*Activity*. The entries below hold a line with "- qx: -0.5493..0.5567" and a line with "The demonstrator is". Return those lines and all that lie between them, exactly and only.

++++

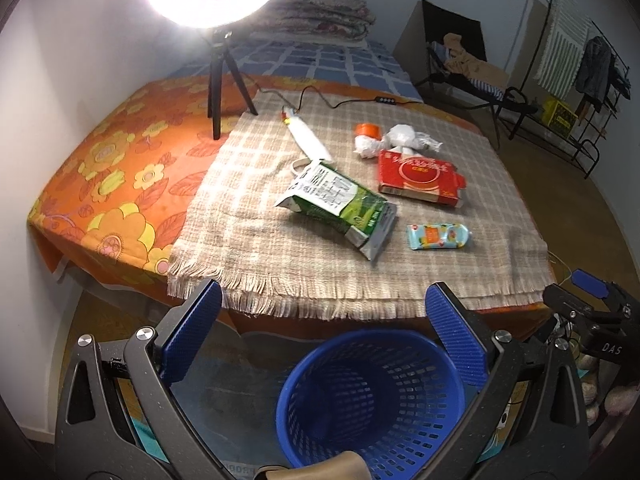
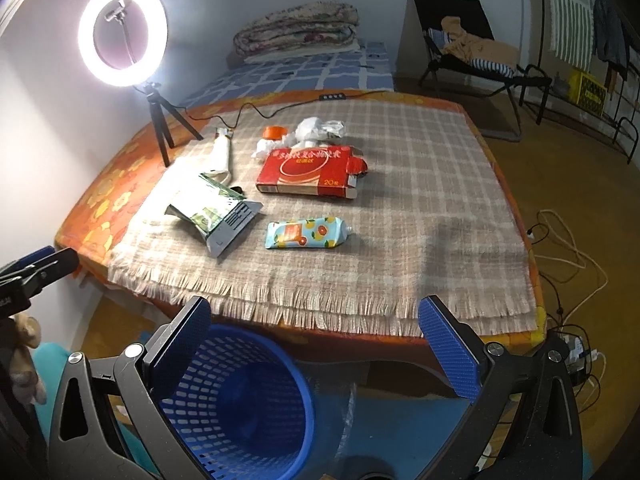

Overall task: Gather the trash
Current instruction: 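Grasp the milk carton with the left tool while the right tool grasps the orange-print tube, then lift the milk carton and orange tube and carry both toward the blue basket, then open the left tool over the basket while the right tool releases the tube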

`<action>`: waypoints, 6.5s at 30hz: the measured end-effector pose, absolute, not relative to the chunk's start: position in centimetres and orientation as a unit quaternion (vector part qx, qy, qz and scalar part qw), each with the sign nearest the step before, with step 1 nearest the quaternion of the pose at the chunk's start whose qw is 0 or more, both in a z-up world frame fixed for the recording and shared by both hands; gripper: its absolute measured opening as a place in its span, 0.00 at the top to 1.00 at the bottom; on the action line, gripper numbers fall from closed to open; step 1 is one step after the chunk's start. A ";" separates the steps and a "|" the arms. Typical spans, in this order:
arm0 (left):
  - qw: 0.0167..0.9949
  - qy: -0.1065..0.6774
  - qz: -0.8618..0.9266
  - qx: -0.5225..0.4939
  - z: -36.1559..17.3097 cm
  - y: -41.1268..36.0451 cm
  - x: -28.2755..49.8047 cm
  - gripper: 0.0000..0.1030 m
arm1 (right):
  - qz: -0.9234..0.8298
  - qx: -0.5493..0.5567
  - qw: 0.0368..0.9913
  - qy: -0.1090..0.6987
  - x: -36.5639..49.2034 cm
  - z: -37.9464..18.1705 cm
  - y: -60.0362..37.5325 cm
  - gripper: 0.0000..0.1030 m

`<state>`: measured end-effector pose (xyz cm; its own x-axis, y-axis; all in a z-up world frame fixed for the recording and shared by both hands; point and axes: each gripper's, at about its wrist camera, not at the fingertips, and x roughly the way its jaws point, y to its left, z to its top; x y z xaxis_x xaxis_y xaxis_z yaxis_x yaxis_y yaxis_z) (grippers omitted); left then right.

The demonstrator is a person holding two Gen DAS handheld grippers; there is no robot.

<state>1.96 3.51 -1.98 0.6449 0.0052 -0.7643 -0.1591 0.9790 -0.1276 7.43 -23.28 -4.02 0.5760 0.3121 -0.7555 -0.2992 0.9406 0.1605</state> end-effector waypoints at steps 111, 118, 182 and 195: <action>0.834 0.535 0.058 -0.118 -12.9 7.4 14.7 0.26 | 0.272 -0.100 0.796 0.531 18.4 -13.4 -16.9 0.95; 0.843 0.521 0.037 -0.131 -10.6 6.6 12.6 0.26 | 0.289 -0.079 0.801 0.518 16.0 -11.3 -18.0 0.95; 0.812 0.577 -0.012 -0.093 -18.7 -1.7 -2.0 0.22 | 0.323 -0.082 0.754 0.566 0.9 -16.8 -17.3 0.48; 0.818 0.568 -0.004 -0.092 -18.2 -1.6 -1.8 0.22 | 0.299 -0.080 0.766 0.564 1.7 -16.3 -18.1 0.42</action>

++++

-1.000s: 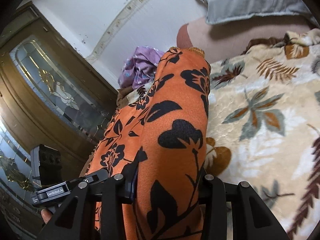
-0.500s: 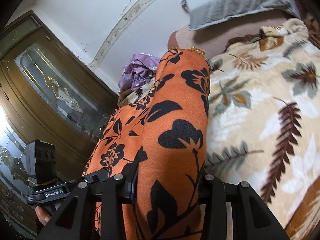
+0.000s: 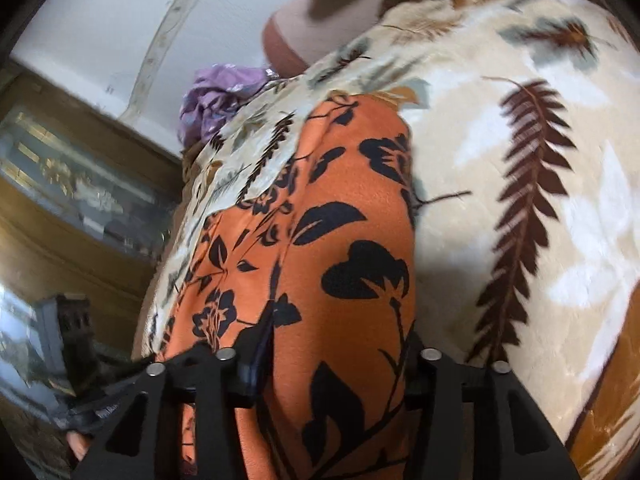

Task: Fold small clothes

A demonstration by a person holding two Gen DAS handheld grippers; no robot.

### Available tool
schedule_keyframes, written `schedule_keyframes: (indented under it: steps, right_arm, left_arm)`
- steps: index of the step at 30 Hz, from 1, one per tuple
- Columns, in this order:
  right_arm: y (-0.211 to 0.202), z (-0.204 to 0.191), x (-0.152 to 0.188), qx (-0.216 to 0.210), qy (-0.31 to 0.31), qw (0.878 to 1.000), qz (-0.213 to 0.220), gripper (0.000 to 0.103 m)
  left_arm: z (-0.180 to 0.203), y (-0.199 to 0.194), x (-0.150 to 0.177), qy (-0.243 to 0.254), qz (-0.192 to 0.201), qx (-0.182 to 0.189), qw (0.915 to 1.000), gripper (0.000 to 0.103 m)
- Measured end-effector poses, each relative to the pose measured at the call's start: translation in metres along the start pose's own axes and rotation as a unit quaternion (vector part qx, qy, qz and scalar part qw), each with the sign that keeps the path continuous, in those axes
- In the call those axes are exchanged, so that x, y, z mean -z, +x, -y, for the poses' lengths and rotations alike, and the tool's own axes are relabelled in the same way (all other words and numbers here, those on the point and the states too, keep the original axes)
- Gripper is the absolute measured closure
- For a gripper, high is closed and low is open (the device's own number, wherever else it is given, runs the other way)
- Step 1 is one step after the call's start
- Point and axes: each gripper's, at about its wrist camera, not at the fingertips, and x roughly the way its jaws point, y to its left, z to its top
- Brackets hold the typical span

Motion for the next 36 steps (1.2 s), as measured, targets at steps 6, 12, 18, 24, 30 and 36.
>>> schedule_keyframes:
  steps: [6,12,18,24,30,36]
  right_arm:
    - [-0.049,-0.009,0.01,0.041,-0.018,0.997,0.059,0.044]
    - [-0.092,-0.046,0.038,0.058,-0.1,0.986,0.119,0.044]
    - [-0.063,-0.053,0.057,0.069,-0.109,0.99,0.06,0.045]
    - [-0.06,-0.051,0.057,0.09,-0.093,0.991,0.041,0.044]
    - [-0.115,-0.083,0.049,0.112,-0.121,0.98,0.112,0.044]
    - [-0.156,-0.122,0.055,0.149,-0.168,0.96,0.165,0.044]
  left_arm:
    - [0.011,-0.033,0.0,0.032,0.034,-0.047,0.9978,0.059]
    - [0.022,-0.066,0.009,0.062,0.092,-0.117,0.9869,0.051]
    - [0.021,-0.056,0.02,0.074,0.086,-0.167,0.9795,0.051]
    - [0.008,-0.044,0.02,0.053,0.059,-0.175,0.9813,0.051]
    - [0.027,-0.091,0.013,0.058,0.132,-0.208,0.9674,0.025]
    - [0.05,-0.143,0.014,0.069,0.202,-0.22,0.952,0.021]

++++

*Your solution*.
  - qx: -0.5493..0.5567
  - qw: 0.0368..0.9913
  - qy: -0.1090..0.6987
  - x: -36.5639..49.2034 cm
  - z: -37.9464..18.1705 cm
  - y: -60.0362..37.5325 cm
  - gripper: 0.0000..0.1030 m

`<state>`: measured end-effector pose (xyz cm; its own x-axis, y-axis; all in a z-up world frame fixed for the recording and shared by both hands; point and axes: each gripper's, at about its wrist camera, not at the fingertips, and x roughly the way its jaws point, y to its left, z to its top; x y z xaxis_x xaxis_y xaxis_z yaxis_x yaxis_y yaxis_z) (grippers omitted); left then right.

The demonstrator is a person holding two Gen DAS handheld grippers; there is no robot.

This exercise is now finished, and nothing remains to add.